6. ASIS Interpreter asistant

This chapter describes asistant, an interactive interface to ASIS queries.

6.1. asistant Introduction

The asistant tool allows you to use ASIS without building your own ASIS applications. It provides a simple command language that allows you to define variables of ASIS types and to assign them values by calling ASIS queries.

This tool may be very useful while you are learning ASIS: it lets you try different ASIS queries and see the results immediately. It does not crash when there is an error in calling an ASIS query (such as passing an inappropriate Element); instead asistant reports an error and lets you try again.

You can also use asistant as a debug and ‘ASIS visualization’ tool in an ASIS application project. If you have problems finding out which query should be used in a given situation, or why a given query does not work correctly with a given piece of Ada code, you may use asistant to reconstruct the situation that causes the problems, and then experiment with ASIS queries.

Though primarily an interactive tool, asistant also can interpret sequences of commands written to a file (called a ‘script file’ below). The asistant tool can also store in a file the log of an interactive session that can then be reused as a script file.

The full documentation of asistant may be found in the asistant Users’ Guide (file asistant.ug in the asistant source directory). Here is a brief overview of asistant usage.

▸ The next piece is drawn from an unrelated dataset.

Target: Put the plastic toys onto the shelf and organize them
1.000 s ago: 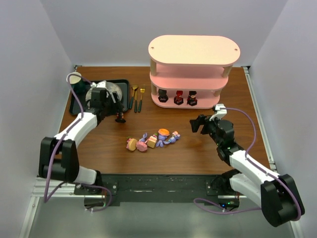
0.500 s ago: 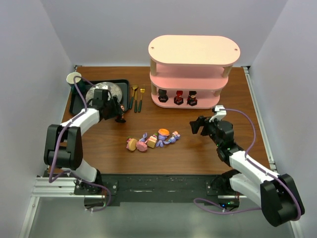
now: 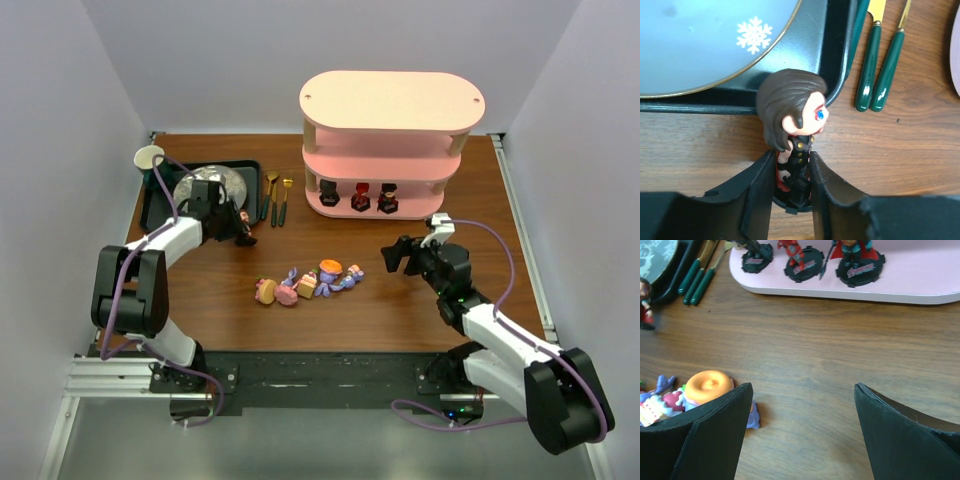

The executable for asistant is created in the asistant source directory as a part of the standard procedure of installing ASIS-for-GNAT as an Ada library (or it is placed in the GNATPRO/bin directory when installing ASIS from the binary distribution). Put this executable somewhere on your path (unless you have installed ASIS from the binary distribution, in which case the executable for asistant has been added to other GNAT executables). Then type ‘asistant’ to call asistant in an interactive mode. As a result, the program will output brief information about itself and then the asistant prompt ‘>’ will appear:

ASIStant - ASIS Tester And iNTerpreter, v1.2
(C) 1997-2002, Free Software Foundation, Inc.
  Asis Version: ASIS 2.0.R


Now you can input asistant commands (asistant supports in its command language the same form of comments as Ada, and names in asistant are not case-sensitive):

>Initialize ("") -- the ASIS Initialize query is called with an
                 -- empty string as a parameter

>set (Cont) --  the non-initialized variable Cont of the ASIS
            --  Context type is created

>Associate (Cont, "", "") --  the ASIS Associate query with two empty
                          --  strings as parameters is called for Cont

>Open (Cont)  --  the ASIS Open query is called for Cont

>set (C_U, Compilation_Unit_Body ("Test", Cont)) -- the variable C_U
  --  of the ASIS Compilation_Unit type is created and initialized as
  --  the result of the call to the ASIS query Compilation_Unit_Body.
  --  As a result, C_U will represent a compilation unit named "Test"
  --  and contained in the ASIS Context named Cont

>set (Unit, Unit_Declaration (C_U))  --  the variable Unit of the ASIS
  --  Element type is created and initialized as the result of calling
  --  the ASIS Unit_Declaration query

>print (Unit) --  as a result of this command, some information about
              --  the current value of Unit will be printed (a user can set
              --  the desired level of detail of this information):

A_PROCEDURE_BODY_DECLARATION at ( 1 : 1 )-( 9 : 9 )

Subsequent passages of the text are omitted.